Когда в 1936 году Гитлер перестроил Бергхоф, он расположил её комнаты так, чтобы непосредственно связать с его собственными. Его нежность к ней непрерывно возрастала. Ева удивительно дополняла Гитлера, давая ему то, в чем он отчаянно нуждался: спокойствие, умиротворенность, нежность, тепло и психическую энергию юного, ещё не обессиленного жизнью существа. Она была идеалом той женщины, которую он так часто описывал: сообразительна, уютна, нежна, наивна, мила и глупа. Ева казалась фюреру женским воплощением Германии, той податливой, светлой стихией, мощной, но безвольной, которой он, "мужской гений" страны, был призван повелевать и руководить. Наконец, с ней прекрасно отдыхалось.

Генерал Кейтель вспоминал: "Ева Браун была среднего роста. Очень стройна и очень элегантна со своими светло-шатеновыми волосами.

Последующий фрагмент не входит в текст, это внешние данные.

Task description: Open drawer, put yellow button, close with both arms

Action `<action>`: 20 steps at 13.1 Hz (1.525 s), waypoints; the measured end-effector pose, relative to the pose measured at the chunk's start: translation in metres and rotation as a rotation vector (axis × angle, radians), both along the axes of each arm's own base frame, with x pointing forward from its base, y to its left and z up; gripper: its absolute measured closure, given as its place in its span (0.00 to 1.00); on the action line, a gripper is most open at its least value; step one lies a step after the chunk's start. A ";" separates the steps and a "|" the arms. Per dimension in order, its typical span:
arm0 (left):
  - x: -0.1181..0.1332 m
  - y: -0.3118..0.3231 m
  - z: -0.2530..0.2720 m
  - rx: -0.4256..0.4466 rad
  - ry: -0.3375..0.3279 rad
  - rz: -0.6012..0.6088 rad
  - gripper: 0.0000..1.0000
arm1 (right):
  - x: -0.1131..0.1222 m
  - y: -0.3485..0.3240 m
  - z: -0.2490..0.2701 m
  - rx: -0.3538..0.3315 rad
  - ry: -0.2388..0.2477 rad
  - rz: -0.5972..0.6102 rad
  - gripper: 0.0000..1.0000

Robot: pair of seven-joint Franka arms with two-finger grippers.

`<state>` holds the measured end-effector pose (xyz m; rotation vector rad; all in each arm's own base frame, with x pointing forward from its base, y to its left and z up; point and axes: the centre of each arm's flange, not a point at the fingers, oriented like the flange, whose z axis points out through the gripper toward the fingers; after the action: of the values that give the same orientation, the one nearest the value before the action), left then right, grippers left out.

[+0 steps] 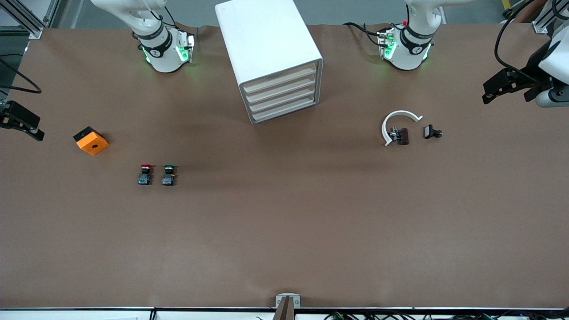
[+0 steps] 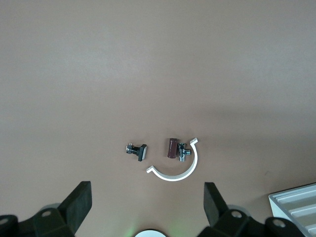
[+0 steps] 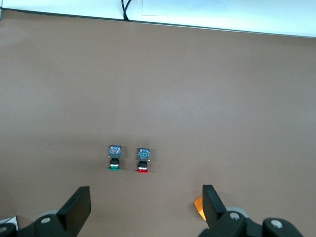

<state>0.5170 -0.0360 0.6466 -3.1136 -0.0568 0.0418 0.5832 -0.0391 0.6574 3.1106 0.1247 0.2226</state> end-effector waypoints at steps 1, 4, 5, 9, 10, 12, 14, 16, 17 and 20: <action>-0.001 0.000 0.001 0.000 -0.002 0.000 0.00 | 0.000 0.000 0.000 0.000 0.000 -0.001 0.00; -0.002 0.000 0.003 0.000 -0.005 0.000 0.00 | 0.000 0.000 0.000 -0.005 0.001 0.001 0.00; -0.002 0.000 0.003 0.000 -0.005 0.000 0.00 | 0.000 0.000 -0.001 -0.008 0.002 0.001 0.00; -0.002 0.000 0.003 0.001 -0.004 0.000 0.00 | 0.000 0.002 -0.001 -0.011 0.002 0.005 0.00; -0.002 0.000 0.003 0.000 -0.004 0.000 0.00 | 0.001 0.003 -0.001 -0.011 0.002 0.007 0.00; -0.002 0.000 0.003 0.001 -0.004 0.000 0.00 | 0.001 0.005 -0.001 -0.012 0.002 0.010 0.00; -0.003 0.000 0.003 0.001 -0.005 0.000 0.00 | 0.001 0.005 -0.001 -0.012 0.002 0.010 0.00; -0.003 0.000 0.003 0.001 -0.005 0.001 0.00 | 0.001 0.005 -0.001 -0.012 0.003 0.010 0.00; -0.003 0.000 0.003 0.001 -0.005 0.000 0.00 | 0.001 0.005 -0.001 -0.012 0.003 0.010 0.00; -0.003 0.002 0.006 0.000 -0.011 -0.011 0.00 | 0.001 0.004 -0.001 -0.019 0.004 0.009 0.00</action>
<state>0.5142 -0.0343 0.6522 -3.1145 -0.0391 0.0251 0.5840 -0.0349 0.6563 3.0920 0.1407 0.2147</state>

Ее ноги совершенны, и это то, что все замечалив первую очередь, глядя на нее. Эта особа очень красива. В то же время робка, по меньшей мере, очень сдержана. Она всегда держалась в тени, и только случайно её можно было увидеть в Бергхофе".

Гитлер следил за тем, чтобы Ева не участвовала в политической жизни. Ее имя воспрещалось упоминать в официальной прессе. Часто Ева ждала всю ночь, пока длился "час чая" - прием важных гостей, искренне завидуя, а потом и испытывая настоящую ненависть к овчарке Блонди, которая лежала у ног хозяина, тогда как она до утра коротала ночь в одиночестве.